» **Activity**: What is needed here is every record, retyped without any change.

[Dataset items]
══════

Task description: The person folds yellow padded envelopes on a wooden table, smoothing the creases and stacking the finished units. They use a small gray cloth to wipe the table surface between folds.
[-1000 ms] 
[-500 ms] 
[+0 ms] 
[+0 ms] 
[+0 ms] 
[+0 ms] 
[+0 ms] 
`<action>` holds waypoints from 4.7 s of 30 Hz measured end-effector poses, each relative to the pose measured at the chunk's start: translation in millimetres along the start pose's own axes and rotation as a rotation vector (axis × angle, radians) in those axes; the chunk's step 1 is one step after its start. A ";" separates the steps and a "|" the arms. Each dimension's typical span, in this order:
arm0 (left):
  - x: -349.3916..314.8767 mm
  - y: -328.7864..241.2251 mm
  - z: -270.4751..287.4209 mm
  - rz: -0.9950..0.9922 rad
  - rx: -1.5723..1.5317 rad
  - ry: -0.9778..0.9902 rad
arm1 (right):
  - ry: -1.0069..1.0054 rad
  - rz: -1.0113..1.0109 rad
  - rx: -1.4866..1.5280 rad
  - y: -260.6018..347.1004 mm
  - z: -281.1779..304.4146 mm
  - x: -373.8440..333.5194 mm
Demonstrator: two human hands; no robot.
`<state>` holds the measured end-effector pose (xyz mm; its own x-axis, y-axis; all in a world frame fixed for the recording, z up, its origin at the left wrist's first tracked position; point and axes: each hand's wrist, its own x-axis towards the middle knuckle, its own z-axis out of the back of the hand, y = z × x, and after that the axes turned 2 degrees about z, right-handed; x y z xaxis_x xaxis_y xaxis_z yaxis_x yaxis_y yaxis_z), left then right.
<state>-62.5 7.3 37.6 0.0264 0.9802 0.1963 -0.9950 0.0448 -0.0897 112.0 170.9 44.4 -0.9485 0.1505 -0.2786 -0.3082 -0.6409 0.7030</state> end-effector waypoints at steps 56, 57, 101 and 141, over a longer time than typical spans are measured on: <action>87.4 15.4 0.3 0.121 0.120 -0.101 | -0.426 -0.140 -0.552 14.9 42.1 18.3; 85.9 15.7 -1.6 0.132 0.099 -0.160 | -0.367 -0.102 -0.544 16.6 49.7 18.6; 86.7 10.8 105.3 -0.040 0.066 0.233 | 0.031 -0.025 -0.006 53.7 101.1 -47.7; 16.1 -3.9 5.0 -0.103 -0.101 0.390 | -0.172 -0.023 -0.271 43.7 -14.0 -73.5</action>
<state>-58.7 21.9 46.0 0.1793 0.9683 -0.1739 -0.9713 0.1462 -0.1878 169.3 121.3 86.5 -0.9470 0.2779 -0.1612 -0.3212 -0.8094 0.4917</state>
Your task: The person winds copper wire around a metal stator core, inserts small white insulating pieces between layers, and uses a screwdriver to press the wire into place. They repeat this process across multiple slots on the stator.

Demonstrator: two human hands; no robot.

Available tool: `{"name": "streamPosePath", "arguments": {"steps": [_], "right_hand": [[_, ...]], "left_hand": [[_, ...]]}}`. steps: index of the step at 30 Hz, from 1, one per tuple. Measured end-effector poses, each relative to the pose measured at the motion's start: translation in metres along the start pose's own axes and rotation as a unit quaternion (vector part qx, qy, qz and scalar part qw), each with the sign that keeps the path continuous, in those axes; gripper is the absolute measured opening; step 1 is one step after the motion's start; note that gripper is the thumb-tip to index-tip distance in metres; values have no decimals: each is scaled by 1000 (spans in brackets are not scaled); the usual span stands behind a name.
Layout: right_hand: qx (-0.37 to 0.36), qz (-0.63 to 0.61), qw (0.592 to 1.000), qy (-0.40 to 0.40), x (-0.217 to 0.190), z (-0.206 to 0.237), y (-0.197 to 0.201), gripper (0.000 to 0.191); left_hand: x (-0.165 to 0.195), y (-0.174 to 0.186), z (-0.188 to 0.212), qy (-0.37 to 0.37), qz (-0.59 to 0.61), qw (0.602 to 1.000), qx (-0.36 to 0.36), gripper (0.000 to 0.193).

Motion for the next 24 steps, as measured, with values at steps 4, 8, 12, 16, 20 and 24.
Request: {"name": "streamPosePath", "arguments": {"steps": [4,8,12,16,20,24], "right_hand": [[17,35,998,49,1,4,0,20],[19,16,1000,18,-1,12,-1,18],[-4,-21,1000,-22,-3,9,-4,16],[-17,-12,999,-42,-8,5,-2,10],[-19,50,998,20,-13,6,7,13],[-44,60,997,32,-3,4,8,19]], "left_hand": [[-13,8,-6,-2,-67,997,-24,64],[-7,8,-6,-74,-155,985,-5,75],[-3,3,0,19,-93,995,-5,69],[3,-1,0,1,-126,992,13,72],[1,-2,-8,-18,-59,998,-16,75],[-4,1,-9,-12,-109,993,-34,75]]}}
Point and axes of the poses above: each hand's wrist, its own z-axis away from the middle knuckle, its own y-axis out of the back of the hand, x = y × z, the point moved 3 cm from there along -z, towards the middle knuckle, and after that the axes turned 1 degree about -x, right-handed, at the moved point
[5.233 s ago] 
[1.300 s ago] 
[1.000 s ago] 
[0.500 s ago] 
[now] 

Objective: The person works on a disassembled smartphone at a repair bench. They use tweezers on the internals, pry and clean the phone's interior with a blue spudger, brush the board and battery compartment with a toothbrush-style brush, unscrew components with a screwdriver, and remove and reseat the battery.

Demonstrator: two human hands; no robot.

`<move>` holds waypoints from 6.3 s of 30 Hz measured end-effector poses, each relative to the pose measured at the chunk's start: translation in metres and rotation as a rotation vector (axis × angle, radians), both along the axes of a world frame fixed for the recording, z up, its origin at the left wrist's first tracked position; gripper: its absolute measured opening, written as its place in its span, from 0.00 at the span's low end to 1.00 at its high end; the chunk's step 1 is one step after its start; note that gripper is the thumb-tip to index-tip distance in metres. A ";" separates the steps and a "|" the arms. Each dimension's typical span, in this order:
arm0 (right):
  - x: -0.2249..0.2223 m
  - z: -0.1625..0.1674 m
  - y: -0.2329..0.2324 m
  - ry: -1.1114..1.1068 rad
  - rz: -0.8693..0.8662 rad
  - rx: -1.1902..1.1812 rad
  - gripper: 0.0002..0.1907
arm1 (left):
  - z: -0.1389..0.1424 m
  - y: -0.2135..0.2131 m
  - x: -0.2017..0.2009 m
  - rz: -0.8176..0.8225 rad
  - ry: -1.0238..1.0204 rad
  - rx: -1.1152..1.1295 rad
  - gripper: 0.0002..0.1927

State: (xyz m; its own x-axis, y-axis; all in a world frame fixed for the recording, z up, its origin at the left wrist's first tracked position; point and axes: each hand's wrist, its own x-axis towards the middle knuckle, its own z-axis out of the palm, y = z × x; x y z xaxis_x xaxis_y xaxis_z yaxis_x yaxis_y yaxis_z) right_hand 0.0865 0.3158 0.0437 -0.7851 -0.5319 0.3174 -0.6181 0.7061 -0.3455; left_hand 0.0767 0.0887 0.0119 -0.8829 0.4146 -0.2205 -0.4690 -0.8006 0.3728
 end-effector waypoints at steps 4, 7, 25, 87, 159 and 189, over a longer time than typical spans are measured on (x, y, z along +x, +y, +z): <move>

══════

» **Response to this exercise**:
Task description: The person folds yellow padded envelopes on a wooden table, smoothing the creases and stacking the finished units. They use a small gray cloth to wipe the table surface between folds.
[-1000 ms] 
[-500 ms] 
[+0 ms] 
[+0 ms] 
[+0 ms] 
[+0 ms] 
[+0 ms] 
`<action>` holds waypoints from 4.7 s of 30 Hz measured end-effector poses, each relative to the pose measured at the chunk's start: translation in millimetres along the start pose's own axes and rotation as a rotation vector (axis × angle, radians) in those axes; the chunk's step 1 is one step after its start. A ";" separates the steps and a "|" the arms. Each dimension's typical span, in this order:
arm0 (left):
  - x: -349.3916..314.8767 mm
  - y: -328.7864..241.2251 mm
  - z: -270.4751..287.4209 mm
  - rz: -0.9950..0.9922 rad
  - rx: -1.5723..1.5317 rad
  - ry: -0.9778..0.9902 rad
arm1 (right):
  - ry: -1.0069..1.0054 rad
  - rz: -1.0113..1.0109 rad
  - rx: -1.4866..1.5280 rad
  - y: -260.6018..347.1004 mm
  - z: -281.1779..304.4146 mm
  - x: -373.8440..333.5194 mm
Demonstrator: two human hands; no robot.
`<state>` holds the measured end-effector pose (xyz mm; its own x-axis, y-axis; all in a world frame fixed for the recording, z up, its origin at the left wrist's first tracked position; point and axes: each hand's wrist, its own x-axis towards the middle knuckle, its own z-axis out of the back of the hand, y = z × x, and after that the axes turned 2 degrees about z, right-handed; x y z xaxis_x xaxis_y xaxis_z yaxis_x yaxis_y yaxis_z), left then right.
<state>-62.5 7.3 37.6 0.0264 0.9802 0.1963 -0.9950 0.0448 -0.0897 112.0 170.9 44.4 -0.9485 0.1505 -0.2786 -0.3082 -0.6409 0.7030</state> end-effector waypoints at steps 56, 57, 101 and 141, over a longer time than typical spans are measured on: <action>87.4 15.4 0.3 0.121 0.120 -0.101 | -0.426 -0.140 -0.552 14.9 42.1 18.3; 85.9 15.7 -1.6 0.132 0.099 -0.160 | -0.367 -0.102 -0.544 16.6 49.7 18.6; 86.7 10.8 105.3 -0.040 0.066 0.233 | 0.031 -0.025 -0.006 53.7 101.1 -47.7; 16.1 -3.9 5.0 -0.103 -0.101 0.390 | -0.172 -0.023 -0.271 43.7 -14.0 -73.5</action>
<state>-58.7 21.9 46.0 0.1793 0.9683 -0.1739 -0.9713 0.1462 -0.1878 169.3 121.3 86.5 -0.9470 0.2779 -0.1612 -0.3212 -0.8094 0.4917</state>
Your task: The person winds copper wire around a metal stator core, inserts small white insulating pieces between layers, and uses a screwdriver to press the wire into place. They repeat this process across multiple slots on the stator.

Demonstrator: two human hands; no robot.

Available tool: `{"name": "streamPosePath", "arguments": {"steps": [_], "right_hand": [[_, ...]], "left_hand": [[_, ...]]}}`. steps: index of the step at 30 Hz, from 1, one per tuple. Measured end-effector poses, each relative to the pose measured at the motion's start: translation in metres along the start pose's own axes and rotation as a unit quaternion (vector part qx, qy, qz and scalar part qw), each with the sign that keeps the path continuous, in those axes; gripper is the absolute measured opening; step 1 is one step after the motion's start; note that gripper is the thumb-tip to index-tip distance in metres; values have no decimals: each is scaled by 1000 (spans in brackets are not scaled); the usual span stands behind a name.
Layout: right_hand: qx (-0.37 to 0.36), qz (-0.63 to 0.61), qw (0.592 to 1.000), qy (-0.40 to 0.40), x (-0.217 to 0.190), z (-0.206 to 0.237), y (-0.197 to 0.201), gripper (0.000 to 0.191); left_hand: x (-0.165 to 0.195), y (-0.174 to 0.186), z (-0.188 to 0.212), qy (-0.37 to 0.37), qz (-0.59 to 0.61), qw (0.602 to 1.000), qx (-0.36 to 0.36), gripper (0.000 to 0.193).

Motion for the next 24 steps, as measured, with values at steps 4, 8, 12, 16, 20 and 24.
Request: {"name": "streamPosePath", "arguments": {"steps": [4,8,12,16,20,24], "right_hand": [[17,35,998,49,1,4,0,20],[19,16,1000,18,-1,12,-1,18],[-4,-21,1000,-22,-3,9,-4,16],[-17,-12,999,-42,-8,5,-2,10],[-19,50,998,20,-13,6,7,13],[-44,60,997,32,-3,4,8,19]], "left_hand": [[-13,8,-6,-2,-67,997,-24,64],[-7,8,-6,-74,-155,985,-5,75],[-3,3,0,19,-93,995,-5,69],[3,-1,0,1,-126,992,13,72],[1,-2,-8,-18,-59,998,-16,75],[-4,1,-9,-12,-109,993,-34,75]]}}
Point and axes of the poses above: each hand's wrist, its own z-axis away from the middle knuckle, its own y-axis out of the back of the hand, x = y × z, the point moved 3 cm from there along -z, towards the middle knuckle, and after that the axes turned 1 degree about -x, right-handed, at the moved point
[5.233 s ago] 
[1.300 s ago] 
[1.000 s ago] 
[0.500 s ago] 
[now] 

Objective: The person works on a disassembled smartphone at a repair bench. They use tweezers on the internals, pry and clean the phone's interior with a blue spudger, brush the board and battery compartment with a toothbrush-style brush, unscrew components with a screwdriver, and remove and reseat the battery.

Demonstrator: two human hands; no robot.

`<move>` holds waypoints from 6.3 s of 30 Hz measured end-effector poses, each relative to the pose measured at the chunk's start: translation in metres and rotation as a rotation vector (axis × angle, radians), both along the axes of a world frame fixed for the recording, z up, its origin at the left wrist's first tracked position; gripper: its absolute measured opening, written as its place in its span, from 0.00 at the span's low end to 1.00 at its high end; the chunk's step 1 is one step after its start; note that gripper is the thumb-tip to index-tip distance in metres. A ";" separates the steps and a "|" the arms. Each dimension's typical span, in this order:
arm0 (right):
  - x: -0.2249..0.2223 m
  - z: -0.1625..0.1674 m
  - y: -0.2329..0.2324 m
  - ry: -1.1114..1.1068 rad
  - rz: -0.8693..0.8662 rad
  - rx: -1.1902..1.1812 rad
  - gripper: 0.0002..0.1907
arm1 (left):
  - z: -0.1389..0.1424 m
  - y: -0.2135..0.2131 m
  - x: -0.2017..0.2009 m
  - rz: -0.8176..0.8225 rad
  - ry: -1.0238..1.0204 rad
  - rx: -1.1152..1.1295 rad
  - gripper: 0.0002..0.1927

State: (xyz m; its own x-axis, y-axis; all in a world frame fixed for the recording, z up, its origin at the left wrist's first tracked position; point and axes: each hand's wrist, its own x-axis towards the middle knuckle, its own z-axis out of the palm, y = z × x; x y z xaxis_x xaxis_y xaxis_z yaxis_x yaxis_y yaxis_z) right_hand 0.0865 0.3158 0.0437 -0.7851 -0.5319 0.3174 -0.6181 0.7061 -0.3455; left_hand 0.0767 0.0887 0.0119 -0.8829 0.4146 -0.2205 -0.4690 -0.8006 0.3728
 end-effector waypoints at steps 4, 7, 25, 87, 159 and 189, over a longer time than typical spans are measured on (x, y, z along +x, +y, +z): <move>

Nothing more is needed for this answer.